_Dataset records_
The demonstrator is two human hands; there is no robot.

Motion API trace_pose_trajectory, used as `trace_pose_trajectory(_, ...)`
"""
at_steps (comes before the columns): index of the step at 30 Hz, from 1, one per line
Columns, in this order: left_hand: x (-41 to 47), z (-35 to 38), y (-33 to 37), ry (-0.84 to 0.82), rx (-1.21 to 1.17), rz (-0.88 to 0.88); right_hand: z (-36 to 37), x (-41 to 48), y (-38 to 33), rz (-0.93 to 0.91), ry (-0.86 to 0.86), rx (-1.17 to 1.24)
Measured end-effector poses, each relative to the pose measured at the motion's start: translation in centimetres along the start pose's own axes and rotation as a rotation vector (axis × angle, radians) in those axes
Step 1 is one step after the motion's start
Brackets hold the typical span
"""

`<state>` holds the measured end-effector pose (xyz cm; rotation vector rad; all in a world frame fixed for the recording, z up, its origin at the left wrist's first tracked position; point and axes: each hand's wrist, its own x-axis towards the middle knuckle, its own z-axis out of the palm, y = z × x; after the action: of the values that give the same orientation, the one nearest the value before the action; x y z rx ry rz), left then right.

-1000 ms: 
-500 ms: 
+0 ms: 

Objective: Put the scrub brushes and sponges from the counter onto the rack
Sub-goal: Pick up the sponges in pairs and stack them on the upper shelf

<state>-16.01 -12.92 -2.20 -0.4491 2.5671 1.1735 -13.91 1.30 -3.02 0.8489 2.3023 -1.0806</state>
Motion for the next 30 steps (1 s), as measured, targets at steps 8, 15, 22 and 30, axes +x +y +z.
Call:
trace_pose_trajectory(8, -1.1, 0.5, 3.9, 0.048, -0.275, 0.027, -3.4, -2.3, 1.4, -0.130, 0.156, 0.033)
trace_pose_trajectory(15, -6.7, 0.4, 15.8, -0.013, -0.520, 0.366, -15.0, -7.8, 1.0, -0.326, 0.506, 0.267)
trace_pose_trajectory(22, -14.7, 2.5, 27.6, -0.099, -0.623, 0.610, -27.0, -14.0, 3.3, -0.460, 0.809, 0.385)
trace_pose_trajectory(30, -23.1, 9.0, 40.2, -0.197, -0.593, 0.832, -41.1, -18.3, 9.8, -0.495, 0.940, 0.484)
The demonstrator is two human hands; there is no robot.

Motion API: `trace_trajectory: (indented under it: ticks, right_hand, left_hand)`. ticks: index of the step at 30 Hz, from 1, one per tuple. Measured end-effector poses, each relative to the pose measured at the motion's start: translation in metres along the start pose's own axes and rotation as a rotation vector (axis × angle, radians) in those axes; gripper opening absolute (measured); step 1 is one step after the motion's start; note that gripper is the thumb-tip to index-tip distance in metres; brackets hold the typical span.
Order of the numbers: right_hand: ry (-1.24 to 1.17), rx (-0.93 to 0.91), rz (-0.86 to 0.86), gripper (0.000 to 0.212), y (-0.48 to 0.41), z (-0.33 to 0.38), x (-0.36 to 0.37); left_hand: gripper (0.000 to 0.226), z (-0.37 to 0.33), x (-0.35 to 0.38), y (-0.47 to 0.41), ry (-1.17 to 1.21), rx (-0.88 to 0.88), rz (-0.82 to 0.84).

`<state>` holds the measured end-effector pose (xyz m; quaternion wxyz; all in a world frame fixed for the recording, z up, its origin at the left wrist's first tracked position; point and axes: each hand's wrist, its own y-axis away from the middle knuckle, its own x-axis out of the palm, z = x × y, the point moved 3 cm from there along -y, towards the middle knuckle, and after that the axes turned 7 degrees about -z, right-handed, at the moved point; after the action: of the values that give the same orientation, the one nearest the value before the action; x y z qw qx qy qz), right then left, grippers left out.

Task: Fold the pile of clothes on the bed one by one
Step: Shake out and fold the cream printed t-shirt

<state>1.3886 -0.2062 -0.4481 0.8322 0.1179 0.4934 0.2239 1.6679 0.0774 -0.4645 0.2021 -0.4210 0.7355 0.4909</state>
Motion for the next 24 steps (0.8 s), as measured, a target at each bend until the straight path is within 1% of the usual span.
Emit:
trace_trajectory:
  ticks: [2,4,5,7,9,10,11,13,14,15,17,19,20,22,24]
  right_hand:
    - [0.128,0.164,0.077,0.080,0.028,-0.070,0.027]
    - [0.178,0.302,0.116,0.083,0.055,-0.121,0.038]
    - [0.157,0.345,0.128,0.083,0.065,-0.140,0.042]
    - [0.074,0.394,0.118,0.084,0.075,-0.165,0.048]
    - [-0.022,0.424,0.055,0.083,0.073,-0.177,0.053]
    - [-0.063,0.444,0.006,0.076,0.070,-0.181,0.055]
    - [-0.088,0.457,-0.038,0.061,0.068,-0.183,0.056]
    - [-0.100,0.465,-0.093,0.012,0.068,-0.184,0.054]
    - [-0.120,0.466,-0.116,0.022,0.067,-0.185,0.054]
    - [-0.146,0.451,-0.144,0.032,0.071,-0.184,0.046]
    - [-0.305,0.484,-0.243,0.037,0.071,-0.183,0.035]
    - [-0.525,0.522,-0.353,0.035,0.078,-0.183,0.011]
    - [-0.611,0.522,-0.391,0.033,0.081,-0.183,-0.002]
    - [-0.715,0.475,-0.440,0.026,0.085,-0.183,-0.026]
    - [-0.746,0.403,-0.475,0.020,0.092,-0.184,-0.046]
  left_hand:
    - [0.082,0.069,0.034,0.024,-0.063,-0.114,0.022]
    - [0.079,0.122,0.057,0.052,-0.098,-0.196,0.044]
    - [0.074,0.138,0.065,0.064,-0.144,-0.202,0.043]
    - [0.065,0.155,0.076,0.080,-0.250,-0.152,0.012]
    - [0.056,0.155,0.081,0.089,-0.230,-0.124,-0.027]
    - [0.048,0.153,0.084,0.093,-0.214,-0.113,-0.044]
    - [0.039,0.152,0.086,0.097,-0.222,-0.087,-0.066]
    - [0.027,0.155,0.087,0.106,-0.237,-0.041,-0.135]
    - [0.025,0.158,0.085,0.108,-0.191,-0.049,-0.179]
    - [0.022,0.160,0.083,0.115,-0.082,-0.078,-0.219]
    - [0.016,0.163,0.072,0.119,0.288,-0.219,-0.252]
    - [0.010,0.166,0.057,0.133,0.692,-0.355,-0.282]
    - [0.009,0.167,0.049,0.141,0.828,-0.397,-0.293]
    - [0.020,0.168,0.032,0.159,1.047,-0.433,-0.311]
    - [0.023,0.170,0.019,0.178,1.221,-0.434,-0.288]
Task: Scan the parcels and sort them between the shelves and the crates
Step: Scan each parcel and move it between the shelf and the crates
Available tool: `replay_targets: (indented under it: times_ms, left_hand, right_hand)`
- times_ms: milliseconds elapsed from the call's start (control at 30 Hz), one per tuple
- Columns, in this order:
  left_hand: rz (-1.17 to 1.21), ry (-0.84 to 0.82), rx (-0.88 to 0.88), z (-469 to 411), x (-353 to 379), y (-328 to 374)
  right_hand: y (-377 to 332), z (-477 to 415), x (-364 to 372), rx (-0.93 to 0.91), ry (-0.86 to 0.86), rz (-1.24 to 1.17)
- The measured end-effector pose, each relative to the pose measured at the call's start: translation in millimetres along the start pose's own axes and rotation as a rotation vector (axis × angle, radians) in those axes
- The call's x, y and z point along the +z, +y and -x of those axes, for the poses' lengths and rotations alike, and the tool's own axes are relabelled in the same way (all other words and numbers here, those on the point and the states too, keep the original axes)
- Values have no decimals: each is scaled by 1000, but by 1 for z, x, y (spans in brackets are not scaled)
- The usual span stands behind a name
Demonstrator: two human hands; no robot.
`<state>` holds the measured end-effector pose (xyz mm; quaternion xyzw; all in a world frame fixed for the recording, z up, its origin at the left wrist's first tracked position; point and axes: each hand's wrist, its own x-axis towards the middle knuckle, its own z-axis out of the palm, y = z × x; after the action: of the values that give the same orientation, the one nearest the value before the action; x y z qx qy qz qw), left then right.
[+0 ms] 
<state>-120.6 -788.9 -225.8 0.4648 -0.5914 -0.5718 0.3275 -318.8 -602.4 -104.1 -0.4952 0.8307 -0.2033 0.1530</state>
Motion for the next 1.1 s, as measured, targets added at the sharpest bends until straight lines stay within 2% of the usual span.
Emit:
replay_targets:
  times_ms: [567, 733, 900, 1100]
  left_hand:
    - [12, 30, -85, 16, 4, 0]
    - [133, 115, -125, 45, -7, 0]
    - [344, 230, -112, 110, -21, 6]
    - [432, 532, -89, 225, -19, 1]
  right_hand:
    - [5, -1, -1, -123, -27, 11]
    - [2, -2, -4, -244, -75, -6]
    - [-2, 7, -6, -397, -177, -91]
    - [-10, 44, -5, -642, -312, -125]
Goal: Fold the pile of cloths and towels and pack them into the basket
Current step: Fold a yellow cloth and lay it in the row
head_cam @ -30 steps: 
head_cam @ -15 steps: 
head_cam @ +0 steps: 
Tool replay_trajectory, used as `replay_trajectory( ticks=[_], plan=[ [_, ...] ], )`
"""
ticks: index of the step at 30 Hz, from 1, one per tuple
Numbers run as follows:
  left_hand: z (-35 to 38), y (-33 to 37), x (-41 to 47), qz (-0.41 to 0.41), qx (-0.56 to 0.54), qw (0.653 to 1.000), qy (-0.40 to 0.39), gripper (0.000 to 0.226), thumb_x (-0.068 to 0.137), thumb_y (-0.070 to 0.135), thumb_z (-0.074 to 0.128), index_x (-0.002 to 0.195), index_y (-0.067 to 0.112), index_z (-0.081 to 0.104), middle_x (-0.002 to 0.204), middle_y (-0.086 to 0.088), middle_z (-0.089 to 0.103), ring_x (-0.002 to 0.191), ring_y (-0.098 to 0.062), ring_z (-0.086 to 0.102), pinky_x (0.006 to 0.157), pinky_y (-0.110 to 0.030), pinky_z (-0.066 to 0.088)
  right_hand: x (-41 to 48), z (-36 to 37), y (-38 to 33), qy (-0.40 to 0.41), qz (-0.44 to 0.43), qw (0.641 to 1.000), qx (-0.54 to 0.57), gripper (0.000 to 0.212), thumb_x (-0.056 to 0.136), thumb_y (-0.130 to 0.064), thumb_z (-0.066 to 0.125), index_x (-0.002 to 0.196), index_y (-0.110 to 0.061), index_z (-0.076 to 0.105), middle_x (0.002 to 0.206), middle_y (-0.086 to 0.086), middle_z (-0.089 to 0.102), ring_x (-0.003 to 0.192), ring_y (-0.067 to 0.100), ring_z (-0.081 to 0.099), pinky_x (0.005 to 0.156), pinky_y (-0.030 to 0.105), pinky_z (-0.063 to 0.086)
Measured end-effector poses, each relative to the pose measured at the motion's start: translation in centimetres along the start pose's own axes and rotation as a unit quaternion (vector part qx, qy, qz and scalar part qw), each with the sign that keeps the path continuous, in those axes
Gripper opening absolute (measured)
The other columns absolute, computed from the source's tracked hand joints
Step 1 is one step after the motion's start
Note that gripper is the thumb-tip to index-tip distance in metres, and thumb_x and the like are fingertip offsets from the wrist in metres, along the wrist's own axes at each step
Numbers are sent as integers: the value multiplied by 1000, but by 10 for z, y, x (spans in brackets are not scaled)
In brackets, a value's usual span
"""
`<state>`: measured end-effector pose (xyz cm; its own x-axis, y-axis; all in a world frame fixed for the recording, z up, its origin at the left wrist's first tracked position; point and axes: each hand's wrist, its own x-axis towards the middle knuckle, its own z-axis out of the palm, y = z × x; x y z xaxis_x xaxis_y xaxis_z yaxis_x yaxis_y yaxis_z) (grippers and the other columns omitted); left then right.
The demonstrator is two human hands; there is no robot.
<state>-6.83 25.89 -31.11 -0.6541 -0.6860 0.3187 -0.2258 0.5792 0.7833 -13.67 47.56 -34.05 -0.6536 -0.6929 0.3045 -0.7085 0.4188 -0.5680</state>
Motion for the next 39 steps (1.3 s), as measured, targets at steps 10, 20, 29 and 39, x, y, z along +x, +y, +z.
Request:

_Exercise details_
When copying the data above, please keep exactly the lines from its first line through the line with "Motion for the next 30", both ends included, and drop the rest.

_Output below_
The demonstrator is two human hands; there is no robot.

Motion API trace_pose_trajectory, used as `trace_pose_trajectory(_, ...)`
"""
at_steps (comes before the columns): index of the step at 30 Hz, from 1, one per line
Columns, in this order: left_hand: x (-41 to 47), z (-35 to 38), y (-33 to 37), ry (-0.84 to 0.82), rx (-1.21 to 1.17), rz (-0.88 to 0.88); right_hand: z (-36 to 37), x (-41 to 48), y (-38 to 33), rz (-0.93 to 0.91), ry (-0.86 to 0.86), rx (-1.17 to 1.24)
Measured end-effector poses, each relative to the pose measured at the motion's start: translation in centimetres along the start pose's own axes and rotation as a rotation vector (axis × angle, radians) in those axes
Step 1 is one step after the motion's start
Brackets hold the typical span
"""

`<state>` holds the measured end-effector pose (xyz cm; rotation vector rad; all in a world frame fixed for the recording, z up, its origin at the left wrist's first tracked position; point and axes: each hand's wrist, its own x-axis towards the middle knuckle, its own z-axis out of the palm, y = z × x; after the action: of the values that give the same orientation, the one nearest the value before the action; x y z rx ry rz), left then right.

-1000 ms: 
-500 ms: 
+0 ms: 

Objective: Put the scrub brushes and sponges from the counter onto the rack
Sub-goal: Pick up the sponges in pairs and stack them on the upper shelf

<state>-16.01 -12.92 -2.20 -0.4491 2.5671 1.1735 -13.91 1.30 -3.02 0.8489 2.3023 -1.0806</state>
Motion for the next 30 steps (1 s), as measured, targets at steps 8, 15, 22 and 30, axes +x +y +z.

What the answer needed to say has been said.